## TASK STATEMENT
Each line from the first down to the one containing "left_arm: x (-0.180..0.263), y" should be returned exactly as it appears below.
--- START ---
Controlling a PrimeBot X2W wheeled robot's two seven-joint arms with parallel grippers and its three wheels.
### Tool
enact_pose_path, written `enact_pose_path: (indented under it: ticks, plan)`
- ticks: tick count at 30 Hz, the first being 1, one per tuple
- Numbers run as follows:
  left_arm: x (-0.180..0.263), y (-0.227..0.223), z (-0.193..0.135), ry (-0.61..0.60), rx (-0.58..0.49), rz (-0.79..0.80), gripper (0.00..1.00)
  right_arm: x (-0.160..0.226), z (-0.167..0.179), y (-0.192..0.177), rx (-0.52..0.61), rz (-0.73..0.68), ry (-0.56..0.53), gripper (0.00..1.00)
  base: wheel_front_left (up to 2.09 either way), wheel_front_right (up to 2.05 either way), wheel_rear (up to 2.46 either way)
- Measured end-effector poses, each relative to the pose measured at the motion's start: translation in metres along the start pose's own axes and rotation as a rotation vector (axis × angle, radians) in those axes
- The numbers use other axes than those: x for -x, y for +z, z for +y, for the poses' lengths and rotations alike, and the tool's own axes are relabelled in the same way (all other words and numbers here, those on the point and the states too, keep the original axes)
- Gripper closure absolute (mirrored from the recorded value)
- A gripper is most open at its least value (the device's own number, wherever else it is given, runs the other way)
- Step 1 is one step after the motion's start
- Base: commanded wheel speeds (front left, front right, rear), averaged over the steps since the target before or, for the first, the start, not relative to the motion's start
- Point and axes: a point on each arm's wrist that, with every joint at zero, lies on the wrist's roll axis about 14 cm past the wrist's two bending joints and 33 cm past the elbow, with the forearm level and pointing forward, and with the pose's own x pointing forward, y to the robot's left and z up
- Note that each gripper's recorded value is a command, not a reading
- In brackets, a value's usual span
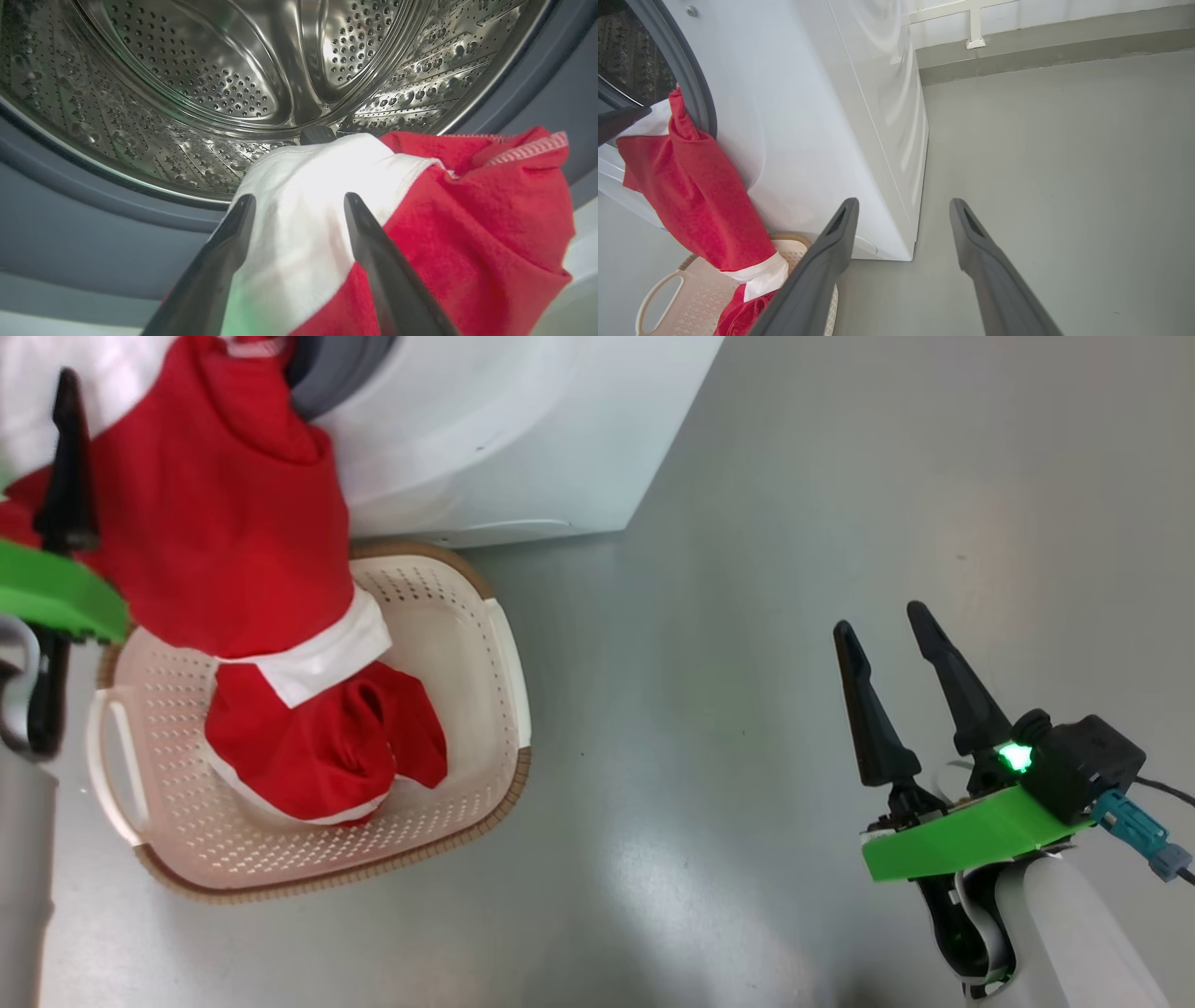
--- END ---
## RESPONSE AREA
Controlling a PrimeBot X2W wheeled robot's two seven-joint arms with parallel grippers and its three wheels.
### Tool
enact_pose_path, written `enact_pose_path: (indented under it: ticks, plan)`
- ticks: tick count at 30 Hz, the first being 1, one per tuple
- Numbers run as follows:
  left_arm: x (-0.180..0.263), y (-0.227..0.223), z (-0.193..0.135), ry (-0.61..0.60), rx (-0.58..0.49), rz (-0.79..0.80), gripper (0.00..1.00)

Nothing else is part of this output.